If you want "secure" you should probably be using <random> (Though I would do some more reading on a security informed site). See the answer below as a starting point: https://stackoverflow.com/a/29190957/14065 for a better answer.
Secondary note: Using the random device actually solves the issues with starting multiple copies per second better than my original suggestion below (just not the security issue).
Back to the original story:
Every time you start up, time() will return a unique value (unless you start the application multiple times a second). In 32 bit systems, it will only repeat every 60 years or so.
I know you don't think time is unique enough but I find that hard to believe. But I have been known to be wrong.
If you are starting a lot of copies of your application simultaneously you could use a timer with a finer resolution. But then you run the risk of a shorter time period before the value repeats.
OK, so if you really think you are starting multiple applications a second.

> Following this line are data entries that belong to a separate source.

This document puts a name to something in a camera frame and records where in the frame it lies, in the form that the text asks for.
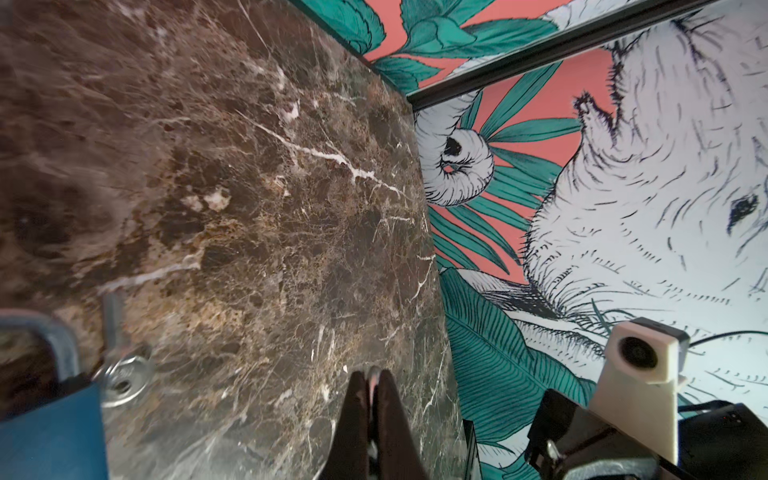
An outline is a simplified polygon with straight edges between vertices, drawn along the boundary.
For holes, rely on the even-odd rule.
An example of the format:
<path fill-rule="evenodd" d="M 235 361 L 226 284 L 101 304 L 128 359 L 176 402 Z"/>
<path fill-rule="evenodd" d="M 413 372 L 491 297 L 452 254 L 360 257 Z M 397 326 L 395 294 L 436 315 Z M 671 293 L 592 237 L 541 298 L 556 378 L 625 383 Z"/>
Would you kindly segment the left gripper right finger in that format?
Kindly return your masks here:
<path fill-rule="evenodd" d="M 390 370 L 373 370 L 373 442 L 379 479 L 428 479 Z"/>

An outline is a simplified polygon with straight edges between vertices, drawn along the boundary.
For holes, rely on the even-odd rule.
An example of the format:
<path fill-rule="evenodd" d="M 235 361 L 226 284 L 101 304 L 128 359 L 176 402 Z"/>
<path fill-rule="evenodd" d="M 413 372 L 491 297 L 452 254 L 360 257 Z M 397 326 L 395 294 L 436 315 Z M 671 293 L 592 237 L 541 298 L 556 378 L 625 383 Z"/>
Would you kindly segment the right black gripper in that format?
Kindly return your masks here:
<path fill-rule="evenodd" d="M 545 392 L 524 459 L 541 479 L 765 479 L 767 426 L 744 404 L 684 405 L 673 463 L 555 390 Z"/>

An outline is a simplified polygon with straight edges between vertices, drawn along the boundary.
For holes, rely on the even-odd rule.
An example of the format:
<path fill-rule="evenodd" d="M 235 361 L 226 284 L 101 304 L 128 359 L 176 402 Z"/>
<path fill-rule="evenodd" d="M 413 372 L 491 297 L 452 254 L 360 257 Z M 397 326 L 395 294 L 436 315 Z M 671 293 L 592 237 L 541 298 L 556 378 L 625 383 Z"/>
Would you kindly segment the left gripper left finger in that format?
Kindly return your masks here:
<path fill-rule="evenodd" d="M 368 478 L 369 407 L 365 375 L 360 371 L 353 372 L 349 379 L 328 458 L 319 479 Z"/>

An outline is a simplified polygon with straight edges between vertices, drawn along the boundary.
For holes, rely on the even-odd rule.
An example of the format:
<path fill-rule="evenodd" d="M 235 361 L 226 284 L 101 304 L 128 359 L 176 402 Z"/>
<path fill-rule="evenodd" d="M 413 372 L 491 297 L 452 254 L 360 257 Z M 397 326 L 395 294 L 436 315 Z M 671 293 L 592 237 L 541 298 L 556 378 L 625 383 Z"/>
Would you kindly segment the blue padlock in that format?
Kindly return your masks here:
<path fill-rule="evenodd" d="M 49 346 L 53 398 L 1 421 L 3 479 L 107 479 L 101 392 L 82 369 L 77 339 L 62 321 L 23 309 L 1 311 L 3 329 L 26 330 Z"/>

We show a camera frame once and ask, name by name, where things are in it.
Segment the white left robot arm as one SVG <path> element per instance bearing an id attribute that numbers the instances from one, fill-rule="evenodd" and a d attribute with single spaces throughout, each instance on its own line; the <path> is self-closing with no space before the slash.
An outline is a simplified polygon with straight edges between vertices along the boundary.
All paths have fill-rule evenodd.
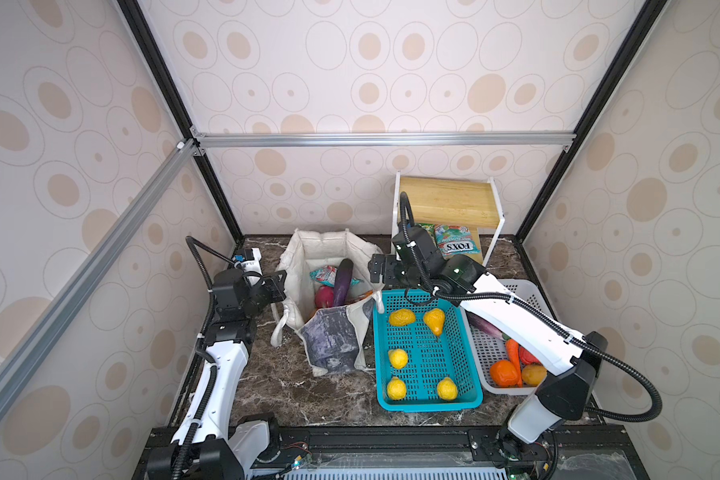
<path id="1" fill-rule="evenodd" d="M 221 253 L 192 236 L 186 239 L 209 294 L 203 329 L 195 343 L 202 374 L 187 415 L 170 443 L 153 449 L 148 479 L 248 479 L 257 462 L 280 454 L 279 424 L 271 413 L 250 415 L 236 427 L 230 415 L 257 331 L 256 318 L 286 297 L 286 272 L 264 275 L 253 251 L 224 257 L 227 269 L 211 275 L 201 254 Z"/>

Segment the dark purple eggplant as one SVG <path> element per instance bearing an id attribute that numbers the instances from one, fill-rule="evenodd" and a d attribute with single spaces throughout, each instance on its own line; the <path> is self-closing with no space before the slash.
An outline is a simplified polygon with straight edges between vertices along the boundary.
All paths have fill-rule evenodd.
<path id="1" fill-rule="evenodd" d="M 339 307 L 346 304 L 346 300 L 349 294 L 350 287 L 353 281 L 353 268 L 354 263 L 351 259 L 343 259 L 336 269 L 334 279 L 334 299 L 333 306 Z"/>

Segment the teal mint blossom candy bag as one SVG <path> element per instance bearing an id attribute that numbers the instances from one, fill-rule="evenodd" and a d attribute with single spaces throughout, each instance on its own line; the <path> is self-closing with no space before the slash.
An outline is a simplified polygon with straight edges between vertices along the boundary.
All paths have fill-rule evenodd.
<path id="1" fill-rule="evenodd" d="M 337 266 L 325 265 L 310 272 L 310 278 L 321 285 L 335 287 L 336 284 L 354 286 L 360 280 L 354 275 L 348 276 L 344 270 Z"/>

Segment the pink dragon fruit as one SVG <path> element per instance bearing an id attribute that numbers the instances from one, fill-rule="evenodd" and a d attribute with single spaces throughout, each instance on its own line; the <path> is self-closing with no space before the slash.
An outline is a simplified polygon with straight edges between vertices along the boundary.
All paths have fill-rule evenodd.
<path id="1" fill-rule="evenodd" d="M 317 309 L 333 307 L 334 288 L 327 285 L 321 285 L 315 293 L 314 303 Z"/>

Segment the cream canvas grocery bag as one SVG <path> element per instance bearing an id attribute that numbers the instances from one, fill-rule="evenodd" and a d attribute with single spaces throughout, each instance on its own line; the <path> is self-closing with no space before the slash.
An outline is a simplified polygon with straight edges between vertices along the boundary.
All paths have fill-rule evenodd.
<path id="1" fill-rule="evenodd" d="M 370 278 L 368 264 L 381 252 L 347 230 L 295 231 L 277 267 L 286 273 L 286 297 L 270 344 L 281 346 L 288 327 L 314 376 L 365 370 L 363 343 L 373 315 L 383 310 L 382 284 Z"/>

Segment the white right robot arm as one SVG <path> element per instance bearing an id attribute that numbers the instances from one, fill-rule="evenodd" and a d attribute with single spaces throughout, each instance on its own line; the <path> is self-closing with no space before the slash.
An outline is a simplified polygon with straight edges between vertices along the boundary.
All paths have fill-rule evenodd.
<path id="1" fill-rule="evenodd" d="M 541 385 L 506 420 L 503 436 L 508 440 L 531 444 L 542 433 L 565 420 L 578 420 L 585 412 L 630 423 L 652 421 L 662 412 L 658 389 L 645 375 L 608 354 L 604 336 L 597 332 L 584 335 L 555 321 L 505 288 L 470 257 L 437 260 L 429 268 L 411 254 L 374 254 L 368 269 L 373 281 L 418 287 L 436 300 L 454 303 L 489 321 L 546 368 Z M 604 363 L 620 369 L 646 390 L 651 399 L 647 411 L 621 414 L 588 405 Z"/>

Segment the orange fruits candy bag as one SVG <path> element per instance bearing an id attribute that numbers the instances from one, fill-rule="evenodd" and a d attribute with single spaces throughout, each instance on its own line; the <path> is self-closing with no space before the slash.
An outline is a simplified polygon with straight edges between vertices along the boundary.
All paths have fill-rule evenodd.
<path id="1" fill-rule="evenodd" d="M 360 302 L 360 301 L 362 301 L 362 300 L 370 297 L 371 295 L 373 295 L 373 293 L 374 293 L 373 290 L 368 290 L 368 291 L 366 291 L 366 292 L 363 292 L 363 293 L 361 293 L 361 294 L 359 294 L 359 295 L 357 295 L 357 296 L 354 296 L 354 297 L 350 298 L 349 300 L 347 300 L 347 304 L 354 304 L 354 303 Z"/>

Then use a finer grain on the timer.
int main()
{
struct timeval time;
gettimeofday(&time,NULL);
// microsecond has 1 000 000
// Assuming you did not need quite that accuracy
// Also do not assume the system clock has that accuracy.
srand((time.tv_sec * 1000) + (time.tv_usec / 1000));
// The trouble here is that the seed will repeat every
// 24 days or so.
// If you use 100 (rather than 1000) the seed repeats every 248 days.
// Do not make the MISTAKE of using just the tv_usec
// This will mean your seed repeats every second.
}
if you need a better random number generator, don't use the libc rand. Instead just use something like /dev/random or /dev/urandom directly (read in an int directly from it or something like that).
The only real benefit of the libc rand is that given a seed, it is predictable which helps with debugging.
On windows:
srand(GetTickCount());
provides a better seed than time() since its in milliseconds.
C++11 random_device
If you need reasonable quality then you should not be using rand() in the first place; you should use the <random> library. It provides lots of great functionality like a variety of engines for different quality/size/performance trade-offs, re-entrancy, and pre-defined distributions so you don't end up getting them wrong. It may even provide easy access to non-deterministic random data, (e.g., /dev/random), depending on your implementation.
#include <random>
#include <iostream>
int main() {
std::random_device r;
std::seed_seq seed{r(), r(), r(), r(), r(), r(), r(), r()};
std::mt19937 eng(seed);
std::uniform_int_distribution<> dist{1,100};
for (int i=0; i<50; ++i)
std::cout << dist(eng) << '\n';
}
eng is a source of randomness, here a built-in implementation of mersenne twister. We seed it using random_device, which in any decent implementation will be a non-determanistic RNG, and seed_seq to combine more than 32-bits of random data. For example in libc++ random_device accesses /dev/urandom by default (though you can give it another file to access instead).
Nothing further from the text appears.